1

In my code, I found that the processor is spending most of the time on the function shown below. The objective of the loop is that it should find out the val1 value that satisfies the condition present inside the loop. Variables Val1 and a are of type long long int (64 bit). And also, they are local non-static variables declared inside the function.

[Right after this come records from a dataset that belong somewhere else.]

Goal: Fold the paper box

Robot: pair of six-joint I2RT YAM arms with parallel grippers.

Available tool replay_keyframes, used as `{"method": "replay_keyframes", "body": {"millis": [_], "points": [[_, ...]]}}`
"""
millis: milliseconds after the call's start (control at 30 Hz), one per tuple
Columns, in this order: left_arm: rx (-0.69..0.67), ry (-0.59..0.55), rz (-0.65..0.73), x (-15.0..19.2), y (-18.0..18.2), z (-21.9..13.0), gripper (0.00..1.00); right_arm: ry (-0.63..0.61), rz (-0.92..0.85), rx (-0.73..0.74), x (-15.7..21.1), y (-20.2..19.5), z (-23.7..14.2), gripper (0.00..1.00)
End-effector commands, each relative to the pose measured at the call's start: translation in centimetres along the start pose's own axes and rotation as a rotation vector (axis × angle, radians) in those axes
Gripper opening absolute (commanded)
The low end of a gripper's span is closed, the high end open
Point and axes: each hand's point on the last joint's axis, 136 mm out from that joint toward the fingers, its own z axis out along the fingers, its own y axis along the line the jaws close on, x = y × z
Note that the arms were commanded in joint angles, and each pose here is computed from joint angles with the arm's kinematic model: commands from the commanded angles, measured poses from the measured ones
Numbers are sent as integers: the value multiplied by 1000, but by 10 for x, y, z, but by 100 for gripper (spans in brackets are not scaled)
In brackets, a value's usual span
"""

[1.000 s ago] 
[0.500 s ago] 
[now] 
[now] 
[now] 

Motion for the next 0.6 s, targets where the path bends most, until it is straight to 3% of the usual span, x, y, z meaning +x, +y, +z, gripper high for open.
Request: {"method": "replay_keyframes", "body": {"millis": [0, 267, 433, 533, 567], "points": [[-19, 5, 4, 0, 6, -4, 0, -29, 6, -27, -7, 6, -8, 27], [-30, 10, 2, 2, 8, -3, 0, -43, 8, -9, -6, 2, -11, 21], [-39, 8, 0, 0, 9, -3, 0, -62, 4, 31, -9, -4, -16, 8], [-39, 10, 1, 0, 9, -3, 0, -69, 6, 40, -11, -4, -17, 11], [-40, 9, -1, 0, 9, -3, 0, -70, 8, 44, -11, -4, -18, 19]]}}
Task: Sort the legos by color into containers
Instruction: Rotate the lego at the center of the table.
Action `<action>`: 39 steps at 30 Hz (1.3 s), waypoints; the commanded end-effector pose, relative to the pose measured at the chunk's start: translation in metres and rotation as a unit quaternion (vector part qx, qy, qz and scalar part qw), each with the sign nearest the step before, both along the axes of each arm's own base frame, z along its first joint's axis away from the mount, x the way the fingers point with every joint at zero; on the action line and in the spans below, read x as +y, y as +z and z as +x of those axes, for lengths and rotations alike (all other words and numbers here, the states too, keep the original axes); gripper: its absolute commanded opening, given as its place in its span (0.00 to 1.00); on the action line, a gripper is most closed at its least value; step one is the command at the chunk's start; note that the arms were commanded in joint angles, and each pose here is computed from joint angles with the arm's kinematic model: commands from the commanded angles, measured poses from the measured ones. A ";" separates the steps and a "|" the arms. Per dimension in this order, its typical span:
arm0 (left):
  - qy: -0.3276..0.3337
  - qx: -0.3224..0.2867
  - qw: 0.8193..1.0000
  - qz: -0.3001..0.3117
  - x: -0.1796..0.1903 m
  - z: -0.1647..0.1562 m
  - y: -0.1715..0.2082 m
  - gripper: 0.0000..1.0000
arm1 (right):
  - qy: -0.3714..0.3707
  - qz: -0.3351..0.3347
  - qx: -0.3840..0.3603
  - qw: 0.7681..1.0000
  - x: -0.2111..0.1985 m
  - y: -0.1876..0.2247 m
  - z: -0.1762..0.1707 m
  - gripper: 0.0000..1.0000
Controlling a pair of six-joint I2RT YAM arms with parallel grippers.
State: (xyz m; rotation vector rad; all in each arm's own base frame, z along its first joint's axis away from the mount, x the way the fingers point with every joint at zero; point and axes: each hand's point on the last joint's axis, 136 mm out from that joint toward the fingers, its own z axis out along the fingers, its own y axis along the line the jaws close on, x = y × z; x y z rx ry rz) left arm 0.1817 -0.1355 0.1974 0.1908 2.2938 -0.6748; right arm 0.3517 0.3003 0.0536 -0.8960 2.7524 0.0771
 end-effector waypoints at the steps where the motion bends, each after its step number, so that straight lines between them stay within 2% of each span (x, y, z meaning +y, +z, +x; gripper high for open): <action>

long long int findval(long long int x)
{

  long long int Val1,a=x;

  for (Val1 = 63; Val1 > 22; Val1--) 
  {
        if (((a >> Val1) & 1) == 1) 
            break;
  }

  return Val1;
}

Is there any other simple/optimized way to find out the Val1 value?

rkc
  • 111
  • 8
  • 4
    There may well be an instrinsic that does the job for you (finds the highest set bit). If it is < 22 then there isn't a bit set in that range. For example `Val1 = __builtin_ctzll(a)` in GCC finds the *lowest* set bit of a 64-bit value. – Weather Vane Feb 21 '20 at 09:26
  • Does the architecture the code will run on have a barrel shifter? If not, shifting a temp variable by 1 each time round the loop could be faster. – Andrew Morton Feb 21 '20 at 09:27
  • https://stackoverflow.com/questions/671815/what-is-the-fastest-most-efficient-way-to-find-the-highest-set-bit-msb-in-an-i – M.M Feb 21 '20 at 09:28
  • `int i = 0; while( a = a>>1 ) {i++;}` – Banzay Feb 21 '20 at 09:30
  • 1
    Are you trying to find the location of the most significant bit that is set, or do you just wish to see if any bit in the data is set? Those are two different algorithms. – Lundin Feb 21 '20 at 09:37
  • With two conditional checks you can split the value so that you then only have to make 8 loops/shifts. For example `if(a > 0x7FFFFFFF)` reduces it to one of two 32-bit ranges, one more check in each of those two cases then reduces it to checking an 8-bit range. – Weather Vane Feb 21 '20 at 09:49
  • 1
    Ok this code finds the left-most bit set, so it's wrong then. Also, it doesn't make much sense to use a signed type, because if you get negative numbers, the MSB will always be the sign bit. – Lundin Feb 21 '20 at 09:58
  • So is the problem to fix the code so that it finds the right-most bit set, or is the problem that the code is slow? Or is the problem that you don't know what the code does? – Lundin Feb 21 '20 at 10:03
  • Ok the function must be rewritten from scratch then. You mean the least significant bit set from byte 3 (bit 23) and upwards, yeah? – Lundin Feb 21 '20 at 10:10
  • (I'm not gonna answer this since it's apparently a "changing the goal posts over time" question, but someone else might make the attempt) – Lundin Feb 21 '20 at 10:14
  • @Lundin Sorry, I was confused. What you said is right. I'm trying to find the most significant set bit position. – rkc Feb 21 '20 at 10:16
  • 1
    We normally count bits from the least significant = first, and function names like [POSIX `ffs`](https://linux.die.net/man/3/ffs) (find first set = count least-significant zeros) reflect this. Your title is backwards for what you say you want in that last comment. You want GNU C `__builtin_clzll`, or equivalent for non-GNU compilers. Unfortunately C still hasn't bothered to give a portable way to take advantage of the HW support for this in various ISAs (Rust has leading/trailing zeros, and popcnt, as basic operations on integer types...) Or you get lucky with compilers recognizing a loop. – Peter Cordes Feb 21 '20 at 10:35
  • 1
    A more interesting question might be why you have to call that function so often. Perhaps the optimization is not in the function, but in exploiting knowledge about `x` from your (global) algorithm. – M Oehm Feb 21 '20 at 11:50

4 Answers4

3

For some reason I thought this was tagged x86 and/or x86-64 at some point. My GNU C answer works with any ISA, but I focused on x86-specific intrinsics for MSVC, and how it compiles for x86 with GCC/clang. Unfortunately there isn't a fully portable way to do this efficiently, so it's definitely worth doing some #ifdef to take advantage of HW support for this operation on targets you care about.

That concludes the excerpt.